I realized that day that my future in Turin would be intimately linked with food. In this I was not alone. Foreign sojourners have, for centuries, praised the province’s gastronomic glories. In the days when the city was a Roman military colony known as Colonia Giulia, Julius Caesar took time out from recording his transalpine conquests to extol the wines of Piedmont’s La Morra district, today known as Barolo. And Rousseau, in his Confessions, wrote of the sensual pleasure he found in simple meals of peasant cheeses and breads. Among them were most likely grissini, the thin breadsticks said to have been invented in 1688 by a royal doctor to help the digestion of an ailing Savoy prince.

When I married and moved to Turin, I also felt inspired to write about gustatory pleasures. In a short story called “About Fog and Cappuccino,” I described finding in Turin the perfect cup of cappuccino after a long quest in the bars of northern Italy. The pleasant research I did for this story—in which coffee is equated with romance—led me to discover the famous cafés of Turin, vestiges of its ducal and royal past.
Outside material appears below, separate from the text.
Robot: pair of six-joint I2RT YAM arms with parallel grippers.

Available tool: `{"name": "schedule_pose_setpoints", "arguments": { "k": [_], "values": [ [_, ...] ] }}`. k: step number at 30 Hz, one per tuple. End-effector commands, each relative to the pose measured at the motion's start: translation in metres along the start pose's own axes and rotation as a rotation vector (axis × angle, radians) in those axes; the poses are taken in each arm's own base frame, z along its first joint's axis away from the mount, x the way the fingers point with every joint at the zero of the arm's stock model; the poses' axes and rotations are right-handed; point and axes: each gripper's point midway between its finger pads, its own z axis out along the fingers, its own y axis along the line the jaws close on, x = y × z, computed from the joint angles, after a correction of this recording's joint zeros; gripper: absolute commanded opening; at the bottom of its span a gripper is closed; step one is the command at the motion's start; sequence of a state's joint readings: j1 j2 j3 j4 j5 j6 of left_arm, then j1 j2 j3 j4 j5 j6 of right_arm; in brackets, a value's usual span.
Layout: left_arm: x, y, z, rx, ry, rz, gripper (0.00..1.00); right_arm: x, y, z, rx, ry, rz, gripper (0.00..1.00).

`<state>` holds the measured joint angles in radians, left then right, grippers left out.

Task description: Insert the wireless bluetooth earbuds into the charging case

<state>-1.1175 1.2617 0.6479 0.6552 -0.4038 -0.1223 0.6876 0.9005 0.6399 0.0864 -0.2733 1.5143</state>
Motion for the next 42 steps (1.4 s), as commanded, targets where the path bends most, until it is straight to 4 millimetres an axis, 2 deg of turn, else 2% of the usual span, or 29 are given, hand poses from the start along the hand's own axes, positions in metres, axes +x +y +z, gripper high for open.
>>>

As in Prague, Paris, or Vienna, they have for generations been arenas for aristocratic persiflage, intellectual gossip, even revolutionary ideas. On rainy mornings I would meet girlfriends at elegant shrines like the gilt and marble San Carlo, in the Baroque piazza of the same name, and the tiny Art Nouveau Baratti & Milano, near the Teatro Regio, for cups of coffee that were light, often perfectly mixed, with a sprinkling of cocoa and raw sugar.

At the same time, I discovered another Turinese drink, the famous bicerin, or “little cup,” a small but explosive concoction of concentrated espresso and chocolate topped with freshly whipped cream, that is best at Caffè al Bicerin, near Guarini’s gorgeous Baroque church Il Santuario della Consolata. A favorite of Nietzsche’s and Puccini’s, Al Bicerin is a tiny, low-ceilinged establishment that resembles a tavern from the Harry Potter tales and has been run only by women, formidable ones at that, since it opened, in 1763.
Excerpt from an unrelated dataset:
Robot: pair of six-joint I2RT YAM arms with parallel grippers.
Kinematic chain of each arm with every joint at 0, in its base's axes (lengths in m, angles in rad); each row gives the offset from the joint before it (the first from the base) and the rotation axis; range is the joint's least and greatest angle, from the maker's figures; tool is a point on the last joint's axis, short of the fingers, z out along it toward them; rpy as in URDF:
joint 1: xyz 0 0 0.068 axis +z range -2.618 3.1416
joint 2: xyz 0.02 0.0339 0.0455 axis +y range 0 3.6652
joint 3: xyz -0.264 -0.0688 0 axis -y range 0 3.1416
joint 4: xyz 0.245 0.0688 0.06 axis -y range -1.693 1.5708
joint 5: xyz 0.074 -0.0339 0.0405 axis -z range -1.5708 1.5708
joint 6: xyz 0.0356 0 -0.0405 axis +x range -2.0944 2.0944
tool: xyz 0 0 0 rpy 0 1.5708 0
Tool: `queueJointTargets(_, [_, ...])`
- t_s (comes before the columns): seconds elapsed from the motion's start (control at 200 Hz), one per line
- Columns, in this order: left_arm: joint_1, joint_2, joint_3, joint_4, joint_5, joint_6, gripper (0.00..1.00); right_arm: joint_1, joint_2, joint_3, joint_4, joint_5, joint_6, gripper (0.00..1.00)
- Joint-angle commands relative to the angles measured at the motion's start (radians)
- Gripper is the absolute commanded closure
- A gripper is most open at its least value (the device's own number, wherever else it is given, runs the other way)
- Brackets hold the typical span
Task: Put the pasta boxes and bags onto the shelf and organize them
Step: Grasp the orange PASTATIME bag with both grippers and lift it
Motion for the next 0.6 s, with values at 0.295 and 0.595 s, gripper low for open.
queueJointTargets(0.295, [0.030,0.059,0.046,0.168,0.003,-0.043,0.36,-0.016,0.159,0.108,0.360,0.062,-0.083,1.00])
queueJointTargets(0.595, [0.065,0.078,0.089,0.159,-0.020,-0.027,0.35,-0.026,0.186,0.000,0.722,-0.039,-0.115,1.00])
So it was that I began to understand the idiosyncratic charm of Turin. My “new” house—a 600-year-old fortified villa overlooking the city—is filled with echoes of past generations, and I quickly discovered that, as in all provincial cities, life here is peaceful, repetitious, based on tradition.
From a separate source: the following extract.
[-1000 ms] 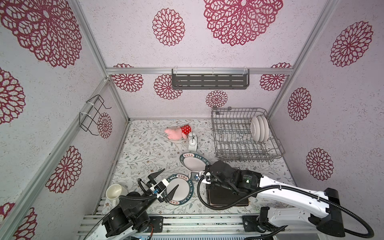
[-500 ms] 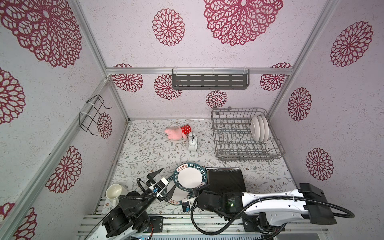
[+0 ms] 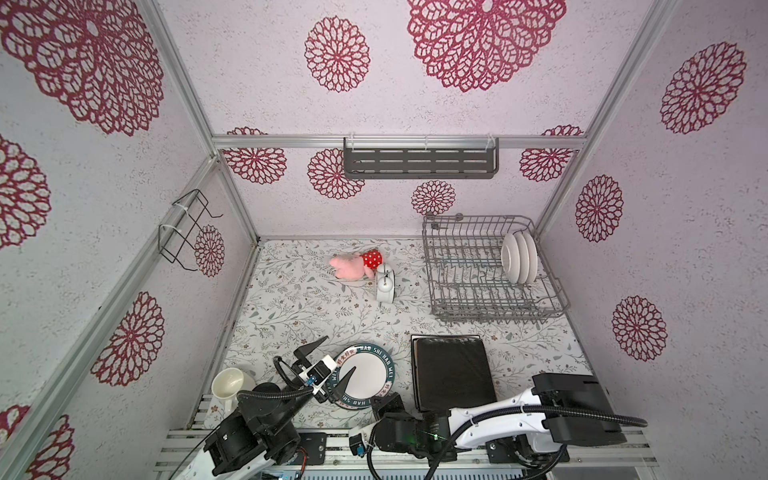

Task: Unload the plates from the dish rack
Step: 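Carry the held plate toward the plate stack near the left gripper, then lower the plate onto the green-rimmed stack and open the right gripper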

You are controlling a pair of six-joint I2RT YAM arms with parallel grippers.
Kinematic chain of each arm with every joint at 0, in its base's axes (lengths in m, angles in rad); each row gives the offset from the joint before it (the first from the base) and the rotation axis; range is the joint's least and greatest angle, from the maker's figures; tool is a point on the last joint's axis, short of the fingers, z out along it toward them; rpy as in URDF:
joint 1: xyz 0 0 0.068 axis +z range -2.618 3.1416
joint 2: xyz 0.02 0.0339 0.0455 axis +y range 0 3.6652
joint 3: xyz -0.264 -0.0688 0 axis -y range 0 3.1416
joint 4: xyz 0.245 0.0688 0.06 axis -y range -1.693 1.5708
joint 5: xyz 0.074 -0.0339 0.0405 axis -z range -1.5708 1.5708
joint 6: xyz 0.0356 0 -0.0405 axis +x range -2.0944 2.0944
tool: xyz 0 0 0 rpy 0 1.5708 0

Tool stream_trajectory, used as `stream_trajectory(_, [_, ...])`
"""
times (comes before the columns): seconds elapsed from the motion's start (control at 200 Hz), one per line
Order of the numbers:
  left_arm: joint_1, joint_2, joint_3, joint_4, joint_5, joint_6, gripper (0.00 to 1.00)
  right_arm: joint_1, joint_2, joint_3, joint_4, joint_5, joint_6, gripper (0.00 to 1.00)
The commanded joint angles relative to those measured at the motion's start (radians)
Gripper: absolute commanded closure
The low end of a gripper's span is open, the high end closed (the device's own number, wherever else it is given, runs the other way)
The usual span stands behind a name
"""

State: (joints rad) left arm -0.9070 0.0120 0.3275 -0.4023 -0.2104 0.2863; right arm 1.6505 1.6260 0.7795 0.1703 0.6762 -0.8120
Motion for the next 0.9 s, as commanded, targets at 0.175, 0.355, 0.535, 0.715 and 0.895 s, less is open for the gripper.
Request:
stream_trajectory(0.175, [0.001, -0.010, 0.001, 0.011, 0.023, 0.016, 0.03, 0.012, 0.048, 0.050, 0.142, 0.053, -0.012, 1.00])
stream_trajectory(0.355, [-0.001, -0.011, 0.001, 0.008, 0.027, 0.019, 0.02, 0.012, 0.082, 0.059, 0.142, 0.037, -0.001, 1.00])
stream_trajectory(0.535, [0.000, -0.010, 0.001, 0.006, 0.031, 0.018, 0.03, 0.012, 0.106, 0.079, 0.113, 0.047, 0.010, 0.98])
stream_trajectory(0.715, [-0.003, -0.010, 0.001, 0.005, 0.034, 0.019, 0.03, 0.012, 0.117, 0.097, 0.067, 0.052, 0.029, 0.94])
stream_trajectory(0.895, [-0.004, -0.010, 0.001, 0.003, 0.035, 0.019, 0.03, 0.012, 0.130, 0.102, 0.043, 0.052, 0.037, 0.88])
For me, the first sign of spring is the sight in early February of confetti scattered in the streets by costumed children as part of the carnival season. That, and the fantastic carnival displays of chocolate masks, toys, and animals in the windows of confectioners. So intimately linked are chocolate and carnival in Turin that a figure from traditional Piedmontese carnival masques—an impish 18th-century gentleman called Gianduja, who is also one of the symbols of the city—gave his name to gianduiotti, which are supposed to be the same shape as his tricorn hat.